Também O Tomarense, conhecido pelos pães com chouriço em forno de lenha e pelo caldo verde, está há meio ano sem fazer negócios.
“Quem vive só das festas e romarias e investe as poupanças para ampliar e modernizar o negócio está a sofrer grandes consequências”, afirmou Manuela Santos.
Num ano normal, os seus pães com chouriço teriam começado a ser vendidos no final de abril, na Festa das Cruzes de Barcelos, e terminariam em outubro, na Feira de Santa Iria de Tomar.
Pelo meio, poderiam ser saboreados nas festas do Senhor de Matosinhos, no São João de Braga, nas Gualterianas e na Feira de São Mateus, num “ciclo de rendimentos” de cerca de seis meses que este ano não se vai cumprir.
“Felizmente, a minha empresa é sólida. Tenho todos os meus impostos em dia, terei o ativo suficiente para fazer liquidez aos malditos impostos que, independentemente de não estar a trabalhar, tenho que pagar, mas a nível pessoal as coisas têm de ser muito mais controladas”, admitiu.
Habitualmente, tinha onze pessoas a trabalhar consigo, mas hoje “estão todas no fundo de desemprego”.

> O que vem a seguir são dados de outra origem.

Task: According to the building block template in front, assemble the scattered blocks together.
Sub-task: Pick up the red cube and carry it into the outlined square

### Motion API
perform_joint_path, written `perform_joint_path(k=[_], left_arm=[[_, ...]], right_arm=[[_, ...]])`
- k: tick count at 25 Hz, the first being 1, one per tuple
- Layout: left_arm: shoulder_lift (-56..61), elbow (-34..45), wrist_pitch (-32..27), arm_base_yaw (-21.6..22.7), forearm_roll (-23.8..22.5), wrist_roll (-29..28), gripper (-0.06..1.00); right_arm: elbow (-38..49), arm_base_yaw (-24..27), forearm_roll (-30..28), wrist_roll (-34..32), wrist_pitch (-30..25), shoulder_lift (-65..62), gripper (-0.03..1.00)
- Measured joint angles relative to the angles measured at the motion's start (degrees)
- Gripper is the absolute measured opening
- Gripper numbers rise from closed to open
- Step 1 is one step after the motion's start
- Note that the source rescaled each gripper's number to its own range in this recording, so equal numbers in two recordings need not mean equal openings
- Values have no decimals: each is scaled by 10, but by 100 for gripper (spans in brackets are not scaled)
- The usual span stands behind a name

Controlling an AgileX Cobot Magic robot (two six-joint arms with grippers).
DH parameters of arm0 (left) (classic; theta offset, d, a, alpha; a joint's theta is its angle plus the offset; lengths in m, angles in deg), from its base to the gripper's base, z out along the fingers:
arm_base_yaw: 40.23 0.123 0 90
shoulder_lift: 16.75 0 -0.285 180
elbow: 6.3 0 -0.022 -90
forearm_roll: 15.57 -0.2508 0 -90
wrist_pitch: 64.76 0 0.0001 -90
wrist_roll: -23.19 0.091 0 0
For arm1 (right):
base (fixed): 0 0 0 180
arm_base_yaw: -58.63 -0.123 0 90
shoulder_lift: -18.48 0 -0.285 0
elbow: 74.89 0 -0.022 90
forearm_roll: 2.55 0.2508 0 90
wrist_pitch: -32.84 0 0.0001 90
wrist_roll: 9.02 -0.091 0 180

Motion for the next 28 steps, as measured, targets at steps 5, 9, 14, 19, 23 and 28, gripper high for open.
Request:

Dos pontos de venda de Márcio Saraiva também costumam sair aromas que atraem miúdos e graúdos aos crepes, ‘waffles’, bolachas americanas e tripas de Aveiro.
O negócio começou na Feira de São Mateus, em Viseu, que é o grande evento que o consegue sustentar durante o ano, mas costuma também participar noutros, como feiras do queijo e festas da cidade, muitas das quais foram canceladas.
“Ainda não fiz contas, mas o prejuízo será muito grande”, frisou.
Outro produto muito apreciado é a ginjinha, que Eunice Batista vende, quer em grandes certames, como a Feira de Março de Aveiro e a Feira de São Mateus de Viseu, quer em pequenas festas de aldeia.
“Quando isto (a pandemia de covid-19) começou, ia arrancar a época forte”, disse Eunice Batista à Lusa.
Ainda que consiga ir realizando alguns eventos durante o inverno, o cancelamento da Feira de São Mateus é “o que mais transtorno causa, porque é uma feira muito intensa, muito boa”.
“A época de inverno é muito mais fraca. A partir de março/abril, até setembro, é que realizamos dinheiro para os meses em que não trabalhamos ou trabalhamos menos”, contou.
Com os lucros deste verão perdidos e poucas esperanças depositadas no que acontecerá a partir de outubro, estes empresários não conseguem vislumbrar o que o futuro lhes reserva.
“Nunca estive tão ansiosa que chegasse dezembro, para ver se 2021 nos traz mais tranquilidade, muita bonança e a vacina”, frisou Manuela Santos.